Nov 17, 2018 - Health

A nonprofit drugmaker steps into the fray

Data: Q1 2010–Q1 2015 from U.S. Government Accountability Office, Jan. 1, 2016–Nov. 9, 2017 from Elsevier; Chart: Harry Stevens/Axios
Data: Q1 2010–Q1 2015 from U.S. Government Accountability Office, Jan. 1, 2016–Nov. 9, 2017 from Elsevier; Chart: Harry Stevens/Axios

Generic erythromycin, an antibiotic, saw price hikes every year from 2010 to 2017, ultimately ending up roughly 50 times more expensive than it started. It's not alone.

The market-based solution to this problem would be for a new company to start manufacturing those drugs. Often, however, there's a market failure, and the drugs remain hard to find or exorbitantly expensive for years.

At any given time, roughly 200 drugs fulfill four criteria:

  • They're available in generic form.
  • Like erythromycin, they're on the World Health Organization's list of essential medicines.
  • Their price has increased by more than 50%, in a way underlying market conditions can't justify.
  • They have suffered shortages that have harmed patients.

Enter Civica Rx, a nonprofit that intends to solve the problem by not making any money at all.

  • Civica is a consortium of seven hospital groups and three philanthropies.

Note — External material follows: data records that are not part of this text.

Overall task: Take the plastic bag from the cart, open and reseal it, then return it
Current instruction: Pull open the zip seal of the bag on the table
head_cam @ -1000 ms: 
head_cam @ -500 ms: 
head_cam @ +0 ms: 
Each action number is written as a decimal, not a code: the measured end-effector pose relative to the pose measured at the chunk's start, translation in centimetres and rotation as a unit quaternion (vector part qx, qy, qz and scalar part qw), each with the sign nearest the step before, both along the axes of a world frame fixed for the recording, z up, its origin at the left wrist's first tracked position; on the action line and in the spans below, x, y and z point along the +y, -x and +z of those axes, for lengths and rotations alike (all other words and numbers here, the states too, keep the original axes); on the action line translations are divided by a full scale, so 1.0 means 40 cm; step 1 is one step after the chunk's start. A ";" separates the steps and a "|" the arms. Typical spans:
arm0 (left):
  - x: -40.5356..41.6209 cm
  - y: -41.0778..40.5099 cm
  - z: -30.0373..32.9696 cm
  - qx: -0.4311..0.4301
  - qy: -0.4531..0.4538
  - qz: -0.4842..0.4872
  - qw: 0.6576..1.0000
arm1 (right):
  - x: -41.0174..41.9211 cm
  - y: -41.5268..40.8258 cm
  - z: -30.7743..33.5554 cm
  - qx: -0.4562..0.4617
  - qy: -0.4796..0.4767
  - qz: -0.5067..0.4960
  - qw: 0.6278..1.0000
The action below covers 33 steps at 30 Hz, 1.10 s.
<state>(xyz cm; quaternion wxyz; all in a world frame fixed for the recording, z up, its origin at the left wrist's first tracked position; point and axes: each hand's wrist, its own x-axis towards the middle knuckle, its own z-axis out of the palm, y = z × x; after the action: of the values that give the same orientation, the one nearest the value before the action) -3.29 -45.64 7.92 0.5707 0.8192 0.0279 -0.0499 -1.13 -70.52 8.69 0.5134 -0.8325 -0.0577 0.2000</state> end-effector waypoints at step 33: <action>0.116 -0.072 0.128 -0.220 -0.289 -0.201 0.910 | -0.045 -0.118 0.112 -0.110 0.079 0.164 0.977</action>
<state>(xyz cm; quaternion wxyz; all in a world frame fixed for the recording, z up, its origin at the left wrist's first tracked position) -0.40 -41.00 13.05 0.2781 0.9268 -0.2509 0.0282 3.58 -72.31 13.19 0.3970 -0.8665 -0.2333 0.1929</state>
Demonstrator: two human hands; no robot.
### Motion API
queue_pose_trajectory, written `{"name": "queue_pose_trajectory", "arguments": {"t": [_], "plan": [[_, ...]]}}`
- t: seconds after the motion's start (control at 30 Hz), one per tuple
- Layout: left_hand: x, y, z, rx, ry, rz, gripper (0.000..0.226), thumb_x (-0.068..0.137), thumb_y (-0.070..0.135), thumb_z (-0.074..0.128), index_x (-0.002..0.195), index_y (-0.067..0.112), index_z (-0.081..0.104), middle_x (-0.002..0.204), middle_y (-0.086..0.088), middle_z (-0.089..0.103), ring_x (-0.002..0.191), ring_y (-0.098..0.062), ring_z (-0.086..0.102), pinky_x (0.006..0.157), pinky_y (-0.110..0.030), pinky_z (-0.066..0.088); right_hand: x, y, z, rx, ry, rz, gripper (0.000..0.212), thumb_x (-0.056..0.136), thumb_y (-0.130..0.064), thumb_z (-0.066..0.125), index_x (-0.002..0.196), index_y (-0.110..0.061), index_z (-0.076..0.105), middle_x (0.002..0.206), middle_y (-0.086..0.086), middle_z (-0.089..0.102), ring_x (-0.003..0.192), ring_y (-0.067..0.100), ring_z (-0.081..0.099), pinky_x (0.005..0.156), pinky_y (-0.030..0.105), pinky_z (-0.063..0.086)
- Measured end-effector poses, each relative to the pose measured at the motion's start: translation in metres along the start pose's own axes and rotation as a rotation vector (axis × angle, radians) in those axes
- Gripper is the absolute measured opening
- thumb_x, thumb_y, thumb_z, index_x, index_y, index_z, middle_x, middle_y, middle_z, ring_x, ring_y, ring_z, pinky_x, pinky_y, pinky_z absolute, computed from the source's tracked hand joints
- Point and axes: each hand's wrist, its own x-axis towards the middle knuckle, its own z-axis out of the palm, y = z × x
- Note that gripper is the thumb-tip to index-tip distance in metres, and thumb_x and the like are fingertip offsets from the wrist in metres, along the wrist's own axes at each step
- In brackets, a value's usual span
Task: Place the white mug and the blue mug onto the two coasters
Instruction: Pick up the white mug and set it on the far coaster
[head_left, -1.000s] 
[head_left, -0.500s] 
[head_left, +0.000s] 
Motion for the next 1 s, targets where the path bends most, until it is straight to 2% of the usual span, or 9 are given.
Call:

They've each already donated $1 million to the nonprofit, and have pledged to make at least $9 million more in loans, if necessary. That's total funding of $100 million.
  • Its hospital members can enter into a multi-year binding contract to buy large quantities of any given drug. That gives Civica, as a drug manufacturer, a lot of certainty when it comes to future demand.
  • Civica then contracts with its own vendors, locking in drug supplies for many years.

"Most generic manufacturers will never even run into us," says Dan Liljenquist, Civica's chairman.

  • Civica is not a danger to the generic drug industry; it will operate only as a manufacturer of last resort in the rare cases where that industry has experienced market failure.
  • "We don’t need to fix the whole market," Liljenquist tells Axios, "because the whole market’s not broken."

Expect to see Civica's first drugs hitting the market as early as the second quarter of 2019.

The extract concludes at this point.